> _Brief_
Type the entries out once more. Match them exactly.

> _Data to use_

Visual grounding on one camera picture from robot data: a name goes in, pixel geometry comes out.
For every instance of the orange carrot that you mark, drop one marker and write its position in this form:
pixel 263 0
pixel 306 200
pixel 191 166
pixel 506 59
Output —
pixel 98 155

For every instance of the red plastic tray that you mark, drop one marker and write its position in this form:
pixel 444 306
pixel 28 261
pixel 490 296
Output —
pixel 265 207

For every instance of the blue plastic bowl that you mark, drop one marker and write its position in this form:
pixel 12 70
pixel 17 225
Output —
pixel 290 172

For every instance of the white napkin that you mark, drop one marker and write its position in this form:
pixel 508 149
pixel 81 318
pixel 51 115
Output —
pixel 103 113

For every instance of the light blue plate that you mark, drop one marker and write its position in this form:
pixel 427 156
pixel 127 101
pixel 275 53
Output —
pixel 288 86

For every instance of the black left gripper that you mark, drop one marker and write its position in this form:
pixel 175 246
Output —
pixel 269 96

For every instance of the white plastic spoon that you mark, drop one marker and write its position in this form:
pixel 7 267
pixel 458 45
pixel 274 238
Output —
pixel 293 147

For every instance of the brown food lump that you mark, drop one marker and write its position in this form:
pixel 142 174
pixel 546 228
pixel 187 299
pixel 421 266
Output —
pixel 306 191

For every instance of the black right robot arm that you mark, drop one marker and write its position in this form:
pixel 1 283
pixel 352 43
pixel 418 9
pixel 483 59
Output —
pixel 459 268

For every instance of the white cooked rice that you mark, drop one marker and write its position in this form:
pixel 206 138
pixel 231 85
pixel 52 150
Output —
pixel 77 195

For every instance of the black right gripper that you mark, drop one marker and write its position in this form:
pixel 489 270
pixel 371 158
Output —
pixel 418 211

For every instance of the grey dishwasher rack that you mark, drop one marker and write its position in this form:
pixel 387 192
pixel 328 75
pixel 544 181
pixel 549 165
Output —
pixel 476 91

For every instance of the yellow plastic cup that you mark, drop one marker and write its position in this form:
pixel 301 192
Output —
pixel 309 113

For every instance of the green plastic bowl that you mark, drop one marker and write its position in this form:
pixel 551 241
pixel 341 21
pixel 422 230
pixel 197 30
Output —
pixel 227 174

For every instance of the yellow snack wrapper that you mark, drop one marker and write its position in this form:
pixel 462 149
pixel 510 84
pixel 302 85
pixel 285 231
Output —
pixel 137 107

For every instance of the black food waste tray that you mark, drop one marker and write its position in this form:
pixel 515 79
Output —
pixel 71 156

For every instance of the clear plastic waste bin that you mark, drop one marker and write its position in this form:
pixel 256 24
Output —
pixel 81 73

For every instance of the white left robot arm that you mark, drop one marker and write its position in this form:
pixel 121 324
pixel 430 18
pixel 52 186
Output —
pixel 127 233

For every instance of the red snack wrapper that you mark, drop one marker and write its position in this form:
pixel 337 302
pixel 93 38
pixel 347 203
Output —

> _Answer to this task_
Visual grounding on one camera picture from robot data: a name goes in, pixel geometry comes out.
For every instance of the orange carrot that you mark, drop one marker and write its position in this form:
pixel 263 0
pixel 306 200
pixel 191 166
pixel 506 59
Output —
pixel 98 155

For every instance of the red plastic tray that you mark, drop one marker and write its position in this form:
pixel 444 306
pixel 28 261
pixel 490 296
Output —
pixel 265 207

For every instance of the blue plastic bowl that you mark, drop one marker and write its position in this form:
pixel 12 70
pixel 17 225
Output —
pixel 290 172

For every instance of the white napkin that you mark, drop one marker and write its position in this form:
pixel 508 149
pixel 81 318
pixel 51 115
Output —
pixel 103 113

For every instance of the light blue plate that you mark, drop one marker and write its position in this form:
pixel 427 156
pixel 127 101
pixel 275 53
Output —
pixel 288 86

For every instance of the black left gripper that you mark, drop one marker and write its position in this form:
pixel 175 246
Output —
pixel 269 96

For every instance of the white plastic spoon that you mark, drop one marker and write its position in this form:
pixel 7 267
pixel 458 45
pixel 274 238
Output —
pixel 293 147

For every instance of the brown food lump that you mark, drop one marker and write its position in this form:
pixel 142 174
pixel 546 228
pixel 187 299
pixel 421 266
Output —
pixel 306 191

For every instance of the black right robot arm that you mark, drop one marker and write its position in this form:
pixel 1 283
pixel 352 43
pixel 418 9
pixel 483 59
Output —
pixel 459 268

For every instance of the white cooked rice that you mark, drop one marker and write its position in this form:
pixel 206 138
pixel 231 85
pixel 52 150
Output —
pixel 77 195

For every instance of the black right gripper that you mark, drop one marker and write its position in this form:
pixel 489 270
pixel 371 158
Output —
pixel 418 211

For every instance of the grey dishwasher rack that you mark, drop one marker and write its position in this form:
pixel 387 192
pixel 328 75
pixel 544 181
pixel 549 165
Output —
pixel 476 91

For every instance of the yellow plastic cup that you mark, drop one marker and write its position in this form:
pixel 301 192
Output —
pixel 309 113

For every instance of the green plastic bowl that you mark, drop one marker and write its position in this form:
pixel 551 241
pixel 341 21
pixel 422 230
pixel 197 30
Output —
pixel 227 174

For every instance of the yellow snack wrapper that you mark, drop one marker and write its position in this form:
pixel 462 149
pixel 510 84
pixel 302 85
pixel 285 231
Output —
pixel 137 107

For every instance of the black food waste tray that you mark, drop one marker and write its position in this form:
pixel 515 79
Output —
pixel 71 156

For every instance of the clear plastic waste bin that you mark, drop one marker and write its position in this form:
pixel 256 24
Output —
pixel 81 73

For every instance of the white left robot arm that you mark, drop one marker and write its position in this form:
pixel 121 324
pixel 430 18
pixel 52 186
Output —
pixel 127 233

For every instance of the red snack wrapper that you mark, drop one marker and write its position in this form:
pixel 337 302
pixel 93 38
pixel 347 203
Output —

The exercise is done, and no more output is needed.